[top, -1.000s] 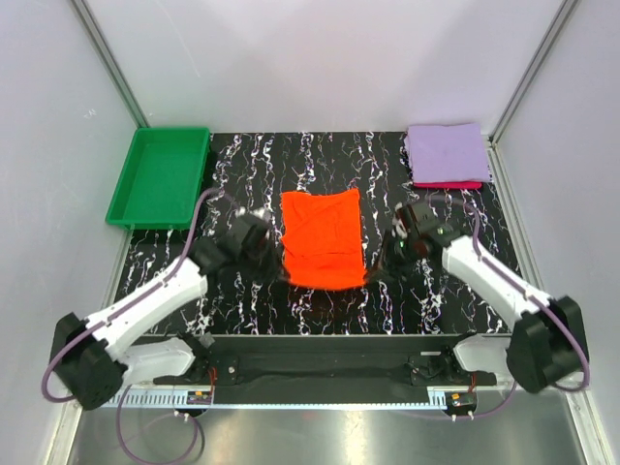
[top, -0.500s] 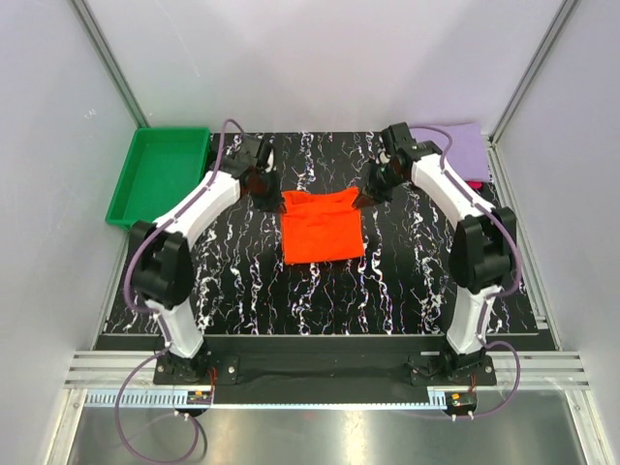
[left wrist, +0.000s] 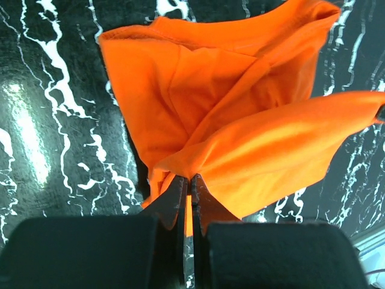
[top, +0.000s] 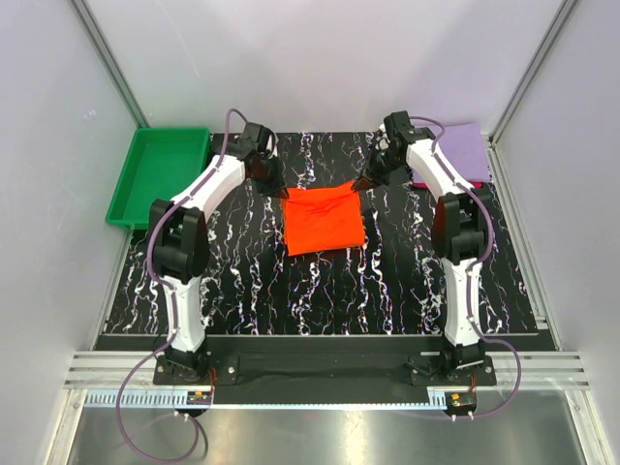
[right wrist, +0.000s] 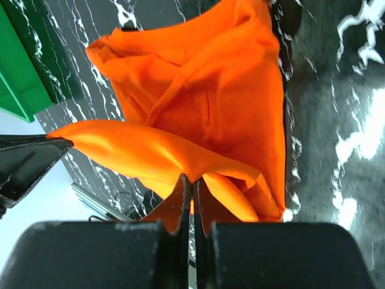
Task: Fold and stack the t-shirts
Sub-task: Fold the tshirt
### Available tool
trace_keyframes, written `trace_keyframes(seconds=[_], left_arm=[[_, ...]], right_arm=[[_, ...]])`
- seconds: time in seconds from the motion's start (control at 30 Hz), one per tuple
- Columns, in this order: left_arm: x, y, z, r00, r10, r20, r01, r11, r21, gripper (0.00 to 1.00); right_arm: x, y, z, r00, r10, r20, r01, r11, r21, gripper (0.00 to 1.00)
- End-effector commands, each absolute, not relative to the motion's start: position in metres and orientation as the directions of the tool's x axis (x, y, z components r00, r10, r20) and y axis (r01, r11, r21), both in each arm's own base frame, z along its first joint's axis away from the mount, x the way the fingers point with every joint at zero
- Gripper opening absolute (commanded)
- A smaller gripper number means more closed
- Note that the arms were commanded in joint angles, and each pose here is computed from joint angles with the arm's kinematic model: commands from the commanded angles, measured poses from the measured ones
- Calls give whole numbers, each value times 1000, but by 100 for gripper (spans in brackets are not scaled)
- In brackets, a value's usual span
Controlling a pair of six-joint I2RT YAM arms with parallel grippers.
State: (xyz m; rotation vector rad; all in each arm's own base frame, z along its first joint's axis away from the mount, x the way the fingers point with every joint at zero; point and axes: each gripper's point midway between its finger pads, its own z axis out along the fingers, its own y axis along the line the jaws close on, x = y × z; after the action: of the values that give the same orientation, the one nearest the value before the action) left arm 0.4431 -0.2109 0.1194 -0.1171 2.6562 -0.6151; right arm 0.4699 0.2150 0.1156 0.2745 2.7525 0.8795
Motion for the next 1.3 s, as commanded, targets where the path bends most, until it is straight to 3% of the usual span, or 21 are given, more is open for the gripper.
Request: trace_keyframes(seconds=[0.0,0.2,0.33,0.43,0.47,0.5,0.53,0.6,0.63,0.7,0.77,0.8,1.03,1.07,1.2,1.27], left_arm=[[466,-208,140,-882,-183,-434,49,881,-471,0],[479,-199,120,-890,-196,-411,26,879,-476,0],[499,-199,117,-877,-218,-428,28,867,-498,6],[514,-188,107,-872,-241,-426,-14,882,-471,7],[518,-180,105,-867,-269,-420,-46,882,-469,12],[524,-168,105,-849,-291,-441,-81,897,-435,22],[529,-160,108,-834,-301,-462,-96,905,-415,27],[539,-145,124,-796,-332,-507,-125,909,-399,35],[539,-142,145,-771,-343,-536,-121,906,-406,44],[535,-144,167,-736,-335,-588,-91,910,-404,45],[524,-157,205,-690,-331,-643,-16,896,-443,44],[509,-170,194,-732,-317,-603,19,875,-483,44],[449,-254,182,-830,-258,-494,218,665,-714,41],[450,-263,187,-821,-280,-498,235,629,-741,41],[449,-280,164,-844,-284,-456,229,578,-783,38],[454,-285,158,-846,-305,-436,222,542,-811,36]], right_arm=[[488,226,136,-952,219,-215,29,760,649,0],[508,234,121,-952,219,-214,21,745,667,2],[521,239,103,-952,237,-194,38,721,692,5],[540,245,93,-947,249,-203,25,687,726,16],[550,243,92,-941,262,-216,19,676,737,30],[563,243,105,-926,282,-252,-2,661,750,38],[571,241,95,-925,307,-222,31,644,764,41],[590,226,121,-896,357,-265,18,625,781,48],[594,217,131,-879,390,-273,38,629,776,54],[589,209,136,-876,400,-270,58,641,765,63],[575,206,165,-871,389,-301,32,656,754,63],[562,205,149,-891,381,-248,75,662,746,62],[505,227,156,-931,259,-256,-9,687,726,53],[503,233,156,-932,246,-267,-29,682,731,45],[493,248,142,-943,225,-246,-43,648,760,33],[497,254,134,-942,223,-251,-59,627,777,18]])
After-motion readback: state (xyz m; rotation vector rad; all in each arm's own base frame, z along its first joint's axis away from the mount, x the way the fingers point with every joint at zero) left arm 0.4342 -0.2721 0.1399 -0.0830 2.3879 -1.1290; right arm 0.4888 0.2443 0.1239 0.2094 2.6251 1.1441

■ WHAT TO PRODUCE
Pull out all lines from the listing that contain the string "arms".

■ COMPLETED TASK
- Note that the arms were commanded in joint angles, and each pose here is computed from joint angles with the arm's kinematic model: commands from the commanded angles, measured poses from the measured ones
Controlling a pair of six-joint I2RT YAM arms with parallel grippers.

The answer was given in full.